### What the task asks
Using the records below, give again exactly the lines from the line that contains "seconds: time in" through the line that contains "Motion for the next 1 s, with", both ends included, and only those.

### Given information
■ ■ ■ ■ ■
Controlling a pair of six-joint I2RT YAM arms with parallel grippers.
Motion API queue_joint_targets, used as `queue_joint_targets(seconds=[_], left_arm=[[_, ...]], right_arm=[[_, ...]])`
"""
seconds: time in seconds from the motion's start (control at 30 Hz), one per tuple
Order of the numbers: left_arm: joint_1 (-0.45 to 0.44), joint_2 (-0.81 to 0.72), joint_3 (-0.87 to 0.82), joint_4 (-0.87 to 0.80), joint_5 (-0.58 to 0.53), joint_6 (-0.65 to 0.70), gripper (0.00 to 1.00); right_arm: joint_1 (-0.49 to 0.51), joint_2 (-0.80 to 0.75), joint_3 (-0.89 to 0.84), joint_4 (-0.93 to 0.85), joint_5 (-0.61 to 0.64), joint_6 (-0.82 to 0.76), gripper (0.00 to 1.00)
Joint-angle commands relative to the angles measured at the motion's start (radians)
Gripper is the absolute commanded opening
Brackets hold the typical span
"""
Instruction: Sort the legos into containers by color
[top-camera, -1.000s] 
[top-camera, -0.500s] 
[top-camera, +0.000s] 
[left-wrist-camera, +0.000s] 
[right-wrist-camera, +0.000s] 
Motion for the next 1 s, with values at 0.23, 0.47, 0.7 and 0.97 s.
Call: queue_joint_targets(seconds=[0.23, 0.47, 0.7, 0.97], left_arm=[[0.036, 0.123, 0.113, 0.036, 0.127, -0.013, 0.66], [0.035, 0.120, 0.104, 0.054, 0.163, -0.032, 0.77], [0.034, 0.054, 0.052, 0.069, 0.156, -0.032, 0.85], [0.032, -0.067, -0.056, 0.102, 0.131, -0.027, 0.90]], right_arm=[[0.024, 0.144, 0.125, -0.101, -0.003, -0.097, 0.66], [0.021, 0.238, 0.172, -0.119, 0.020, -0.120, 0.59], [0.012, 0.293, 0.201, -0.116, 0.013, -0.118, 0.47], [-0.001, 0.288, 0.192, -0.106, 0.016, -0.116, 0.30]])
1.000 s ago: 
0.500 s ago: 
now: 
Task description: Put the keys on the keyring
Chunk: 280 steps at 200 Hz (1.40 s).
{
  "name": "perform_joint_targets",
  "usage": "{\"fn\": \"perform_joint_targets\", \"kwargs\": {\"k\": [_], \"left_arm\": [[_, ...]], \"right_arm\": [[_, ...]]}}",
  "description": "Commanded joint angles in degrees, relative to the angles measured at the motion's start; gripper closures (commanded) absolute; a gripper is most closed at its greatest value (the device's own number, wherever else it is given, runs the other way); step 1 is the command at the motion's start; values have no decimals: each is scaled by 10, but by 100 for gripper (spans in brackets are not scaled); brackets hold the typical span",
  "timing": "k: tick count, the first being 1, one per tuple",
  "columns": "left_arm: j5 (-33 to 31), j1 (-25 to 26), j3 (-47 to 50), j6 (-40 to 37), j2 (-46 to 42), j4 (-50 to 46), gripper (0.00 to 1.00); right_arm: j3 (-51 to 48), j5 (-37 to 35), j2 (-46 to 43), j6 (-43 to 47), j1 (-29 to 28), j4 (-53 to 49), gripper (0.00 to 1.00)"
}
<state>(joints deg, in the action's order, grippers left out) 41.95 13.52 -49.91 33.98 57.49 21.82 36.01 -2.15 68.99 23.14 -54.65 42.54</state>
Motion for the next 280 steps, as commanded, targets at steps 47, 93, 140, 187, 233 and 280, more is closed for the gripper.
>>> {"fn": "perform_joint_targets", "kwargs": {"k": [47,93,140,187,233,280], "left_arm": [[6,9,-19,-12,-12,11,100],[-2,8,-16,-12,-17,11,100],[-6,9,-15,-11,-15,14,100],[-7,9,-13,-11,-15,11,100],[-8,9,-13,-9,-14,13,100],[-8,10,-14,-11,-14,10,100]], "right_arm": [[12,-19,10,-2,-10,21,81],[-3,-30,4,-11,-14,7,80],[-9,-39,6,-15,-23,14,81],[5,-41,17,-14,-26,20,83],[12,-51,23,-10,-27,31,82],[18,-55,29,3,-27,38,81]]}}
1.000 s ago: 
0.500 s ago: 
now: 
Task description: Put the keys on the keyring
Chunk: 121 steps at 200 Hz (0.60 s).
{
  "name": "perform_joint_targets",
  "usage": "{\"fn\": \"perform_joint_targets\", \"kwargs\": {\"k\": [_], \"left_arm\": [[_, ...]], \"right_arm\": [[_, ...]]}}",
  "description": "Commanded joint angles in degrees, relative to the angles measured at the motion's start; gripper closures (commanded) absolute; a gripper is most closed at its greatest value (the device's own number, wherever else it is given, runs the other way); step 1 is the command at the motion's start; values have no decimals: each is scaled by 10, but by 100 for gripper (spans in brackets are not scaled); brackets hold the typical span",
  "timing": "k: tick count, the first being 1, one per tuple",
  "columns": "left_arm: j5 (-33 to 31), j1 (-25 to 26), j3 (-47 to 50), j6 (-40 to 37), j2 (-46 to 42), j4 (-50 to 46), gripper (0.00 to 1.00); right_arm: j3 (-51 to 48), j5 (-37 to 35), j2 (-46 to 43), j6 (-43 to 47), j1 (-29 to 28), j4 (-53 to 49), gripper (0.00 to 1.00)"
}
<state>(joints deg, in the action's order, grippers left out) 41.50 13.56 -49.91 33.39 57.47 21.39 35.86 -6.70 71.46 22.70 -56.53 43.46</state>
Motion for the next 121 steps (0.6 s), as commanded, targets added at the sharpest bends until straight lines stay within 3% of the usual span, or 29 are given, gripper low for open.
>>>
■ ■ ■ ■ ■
### Answer box
seconds: time in seconds from the motion's start (control at 30 Hz), one per tuple
Order of the numbers: left_arm: joint_1 (-0.45 to 0.44), joint_2 (-0.81 to 0.72), joint_3 (-0.87 to 0.82), joint_4 (-0.87 to 0.80), joint_5 (-0.58 to 0.53), joint_6 (-0.65 to 0.70), gripper (0.00 to 1.00); right_arm: joint_1 (-0.49 to 0.51), joint_2 (-0.80 to 0.75), joint_3 (-0.89 to 0.84), joint_4 (-0.93 to 0.85), joint_5 (-0.61 to 0.64), joint_6 (-0.82 to 0.76), gripper (0.00 to 1.00)
Joint-angle commands relative to the angles measured at the motion's start (radians)
Gripper is the absolute commanded opening
Brackets hold the typical span
"""
Instruction: Sort the legos into containers by color
[top-camera, -1.000s] 
[top-camera, -0.500s] 
[top-camera, +0.000s] 
[left-wrist-camera, +0.000s] 
[right-wrist-camera, +0.000s] 
Motion for the next 1 s, with values at 0.23, 0.47, 0.7 and 0.97 s.

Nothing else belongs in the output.